Some easy facts concerning representations:

1. $\rho(g_{1}g_{2})=\rho(g_{1})\rho(g_{2})$. Particularly, $\rho(g^{m})=\rho(g)^{M}$.
2. $\rho(g^{-1})=\rho(g)^{-1}$.
3. $\rho(1)=\rho(1)$.
4. By choosing a base for $V$, we can write $\rho$ in a matrix form, and get an homomorphism of $G$ into the group $\textrm{GL}_{n}(F)$.
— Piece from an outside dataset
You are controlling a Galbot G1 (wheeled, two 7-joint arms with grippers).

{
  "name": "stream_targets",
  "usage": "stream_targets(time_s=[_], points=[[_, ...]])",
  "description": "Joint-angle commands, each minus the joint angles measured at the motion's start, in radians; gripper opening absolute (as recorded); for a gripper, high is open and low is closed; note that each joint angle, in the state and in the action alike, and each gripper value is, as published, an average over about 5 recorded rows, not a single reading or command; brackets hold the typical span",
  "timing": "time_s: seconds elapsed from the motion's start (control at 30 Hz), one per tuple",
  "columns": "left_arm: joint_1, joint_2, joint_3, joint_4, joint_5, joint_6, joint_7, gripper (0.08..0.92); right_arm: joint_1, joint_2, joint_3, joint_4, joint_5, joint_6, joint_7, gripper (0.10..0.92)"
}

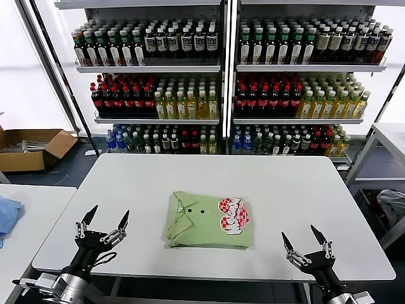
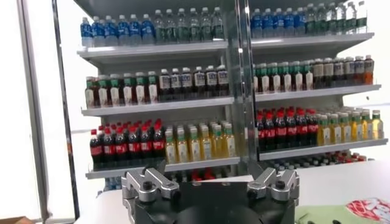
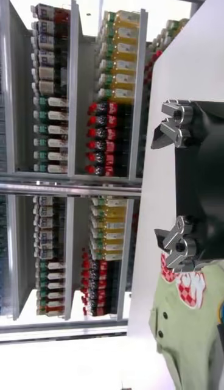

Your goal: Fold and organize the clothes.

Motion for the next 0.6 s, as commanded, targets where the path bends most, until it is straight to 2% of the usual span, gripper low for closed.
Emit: stream_targets(time_s=[0.03,0.6], points=[[-0.02,-0.027,-0.074,0.005,-0.011,0.052,0.081,0.823,-0.045,0.013,-0.006,0.034,0.016,-0.002,-0.028,0.823],[-0.004,-0.029,-0.093,0.005,-0.083,0.021,0.077,0.823,-0.061,0.046,-0.008,0.057,0.015,-0.031,-0.035,0.823]])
Do we have two unrelated definitions of a ``representation''? No. If $G$ is a finite group and $F$ is some field, then define the set $F[G]$ to be the a vector space over $F$ having the set $G$ has a base. The set can be made into a ring by defining:

$$(\sum_{g\in G}\alpha_{g}g)(\sum_{h\in G}\beta_{h}h)=\sum_{g,h}\alpha_{g}\beta_{h}gh$$

for $\alpha_{g},\beta_{h}\in F$.

If $\rho$ is a group representation of $G$ acting of $V$, then we can extend $\rho$ to $F[G]$, by defining:

$$\rho'(\sum\alpha_{g}g)=\sum_{g\in G}\alpha_{g}\rho(g)$$

It follows that $\rho'$ is a homomorphism of the ring $F[G]$ into $\textrm{End}_{F}V$. Conversely, if $\rho'$ is a homomorphism of the ring $F[G]$ into $\textrm{End}_{F}V$ where $V$ is finite dimensional vector space over $F$, then the restriction of $\rho'$ to $G$ is a representation, since $\rho'(1)=1$ and thus $\rho'(g)\in\textrm{GL}(V)$. We've seen that each representation of a ring $F[G]$ can make it a module:

$$(\sum\alpha_{g}g)x=\sum\alpha_{g}\rho(g)x$$

for $x\in V$. This shows that representations of a group $G$ are equivalent to $F[G]$-modules, which as $F$-modules, are finite dimensional.

Definition 8.2   Let $\rho_{1}$ and $\rho_{2}$ be representations of a group $G$. We say that $\rho_{1}$ and $\rho_{2}$ are equivalent if the corresponding $F[G]$-modules $V_{1}$ and $V_{2}$ are isomorphic.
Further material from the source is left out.